Now is the high-tide of the year,
And whatever of life hath ebbed away
Comes flooding back with a ripply cheer,
Into every bare inlet and creek and bay;
Now the heart is so full that a drop overfills it,
We are happy now because God wills it;
No matter how barren the past may have been,
'Tis enough for us now that the leaves are green;
We sit in the warm shade and feel right well
How the sap creeps up and the blossoms swell;
We may shut our eyes but we cannot help knowing
That skies are clear and grass is growing;
The breeze comes whispering in our ear,
That dandelions are blossoming near,
That maize has sprouted, that streams are flowing,
That the river is bluer than the sky,
That the robin is plastering his house hard by;
And if the breeze kept the good news back,
For our couriers we should not lack;
We could guess it all by yon heifer's lowing,-
And hark!
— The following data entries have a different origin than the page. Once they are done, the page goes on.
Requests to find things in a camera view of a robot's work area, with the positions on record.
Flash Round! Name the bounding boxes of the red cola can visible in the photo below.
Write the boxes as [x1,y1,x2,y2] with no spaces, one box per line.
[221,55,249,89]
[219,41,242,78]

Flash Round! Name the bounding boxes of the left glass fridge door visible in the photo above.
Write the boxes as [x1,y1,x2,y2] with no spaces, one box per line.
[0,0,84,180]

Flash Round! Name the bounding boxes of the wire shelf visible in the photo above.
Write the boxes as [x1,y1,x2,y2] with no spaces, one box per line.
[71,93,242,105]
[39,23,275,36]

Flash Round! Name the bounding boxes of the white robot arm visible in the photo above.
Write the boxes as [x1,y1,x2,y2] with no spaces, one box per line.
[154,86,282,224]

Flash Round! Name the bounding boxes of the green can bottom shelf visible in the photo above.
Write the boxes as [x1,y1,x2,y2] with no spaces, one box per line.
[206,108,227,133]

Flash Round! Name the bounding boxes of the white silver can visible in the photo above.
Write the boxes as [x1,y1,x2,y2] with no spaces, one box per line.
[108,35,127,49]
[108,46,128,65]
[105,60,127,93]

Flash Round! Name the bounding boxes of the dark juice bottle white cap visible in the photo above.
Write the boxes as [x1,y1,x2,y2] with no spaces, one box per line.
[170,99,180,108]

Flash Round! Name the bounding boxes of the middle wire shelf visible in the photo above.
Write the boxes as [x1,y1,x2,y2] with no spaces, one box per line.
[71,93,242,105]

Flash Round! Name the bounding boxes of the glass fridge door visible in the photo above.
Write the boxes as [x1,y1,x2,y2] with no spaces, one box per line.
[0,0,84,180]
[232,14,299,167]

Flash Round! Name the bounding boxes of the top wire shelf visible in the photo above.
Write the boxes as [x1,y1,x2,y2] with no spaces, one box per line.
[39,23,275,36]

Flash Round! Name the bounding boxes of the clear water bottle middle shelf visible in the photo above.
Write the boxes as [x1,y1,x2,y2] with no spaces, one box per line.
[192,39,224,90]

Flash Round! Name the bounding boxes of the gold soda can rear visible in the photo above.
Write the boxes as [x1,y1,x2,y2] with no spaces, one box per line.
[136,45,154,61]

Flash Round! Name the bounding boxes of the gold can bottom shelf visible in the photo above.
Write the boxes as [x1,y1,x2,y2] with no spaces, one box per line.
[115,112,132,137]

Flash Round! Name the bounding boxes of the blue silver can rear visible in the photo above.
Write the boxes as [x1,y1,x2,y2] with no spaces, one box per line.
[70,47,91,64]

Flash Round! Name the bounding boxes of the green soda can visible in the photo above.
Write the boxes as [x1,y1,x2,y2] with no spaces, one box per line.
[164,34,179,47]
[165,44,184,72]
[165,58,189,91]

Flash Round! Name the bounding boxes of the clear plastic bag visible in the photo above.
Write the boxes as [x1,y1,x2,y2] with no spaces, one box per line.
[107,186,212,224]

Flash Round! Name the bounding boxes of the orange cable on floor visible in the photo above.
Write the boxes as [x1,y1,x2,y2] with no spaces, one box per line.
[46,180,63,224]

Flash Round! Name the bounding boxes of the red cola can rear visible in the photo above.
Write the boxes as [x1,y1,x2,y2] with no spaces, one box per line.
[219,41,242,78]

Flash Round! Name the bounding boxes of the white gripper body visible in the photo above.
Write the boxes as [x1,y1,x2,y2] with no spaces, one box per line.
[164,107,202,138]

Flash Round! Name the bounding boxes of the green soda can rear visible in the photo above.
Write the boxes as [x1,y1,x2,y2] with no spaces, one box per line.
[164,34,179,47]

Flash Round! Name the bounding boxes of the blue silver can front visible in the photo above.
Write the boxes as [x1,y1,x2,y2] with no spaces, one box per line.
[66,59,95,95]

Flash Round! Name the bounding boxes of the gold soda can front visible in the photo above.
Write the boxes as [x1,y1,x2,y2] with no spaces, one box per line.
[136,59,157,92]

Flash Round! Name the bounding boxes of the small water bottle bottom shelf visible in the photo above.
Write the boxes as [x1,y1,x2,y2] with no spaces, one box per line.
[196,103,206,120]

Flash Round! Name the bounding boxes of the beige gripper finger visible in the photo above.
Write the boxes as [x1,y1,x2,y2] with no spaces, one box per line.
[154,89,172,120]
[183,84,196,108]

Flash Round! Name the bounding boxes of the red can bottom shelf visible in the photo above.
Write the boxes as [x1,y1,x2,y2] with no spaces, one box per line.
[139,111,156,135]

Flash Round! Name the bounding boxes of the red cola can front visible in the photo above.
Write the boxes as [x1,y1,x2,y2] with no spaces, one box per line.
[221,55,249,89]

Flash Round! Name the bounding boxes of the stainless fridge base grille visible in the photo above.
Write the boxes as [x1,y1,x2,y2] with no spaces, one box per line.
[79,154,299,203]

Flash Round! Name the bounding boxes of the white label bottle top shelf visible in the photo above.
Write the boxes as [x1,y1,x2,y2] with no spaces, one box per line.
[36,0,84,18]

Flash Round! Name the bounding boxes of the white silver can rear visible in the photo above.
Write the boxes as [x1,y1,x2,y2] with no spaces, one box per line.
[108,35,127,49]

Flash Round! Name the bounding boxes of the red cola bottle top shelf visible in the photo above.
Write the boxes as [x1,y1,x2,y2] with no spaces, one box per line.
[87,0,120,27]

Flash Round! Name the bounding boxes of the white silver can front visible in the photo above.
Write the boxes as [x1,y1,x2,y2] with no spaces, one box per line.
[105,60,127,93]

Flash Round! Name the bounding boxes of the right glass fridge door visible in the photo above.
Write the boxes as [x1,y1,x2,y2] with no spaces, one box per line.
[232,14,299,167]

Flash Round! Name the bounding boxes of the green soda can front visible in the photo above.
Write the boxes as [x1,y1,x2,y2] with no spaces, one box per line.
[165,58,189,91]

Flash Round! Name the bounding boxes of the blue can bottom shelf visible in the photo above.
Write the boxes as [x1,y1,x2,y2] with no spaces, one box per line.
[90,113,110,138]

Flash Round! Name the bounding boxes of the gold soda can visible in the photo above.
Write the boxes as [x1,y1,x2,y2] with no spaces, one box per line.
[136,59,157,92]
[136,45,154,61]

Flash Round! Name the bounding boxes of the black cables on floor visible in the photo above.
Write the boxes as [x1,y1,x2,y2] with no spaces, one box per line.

How clear bold chanticleer,
Warmed with the new wine of the year,
Tells all in his lusty crowing!
Joy comes, grief goes, we know not how;
Everything is happy now,
Everything is upward striving;
'Tis as easy now for the heart to be true
As for grass to be green or skies to be blue,-
'Tis for the natural way of living:
Who knows whither the clouds have fled?
In the unscarred heaven they leave not wake,
And the eyes forget the tears they have shed,
The heart forgets its sorrow and ache;
The soul partakes the season's youth,
And the sulphurous rifts of passion and woe
Lie deep 'neath a silence pure and smooth,
Like burnt-out craters healed with snow.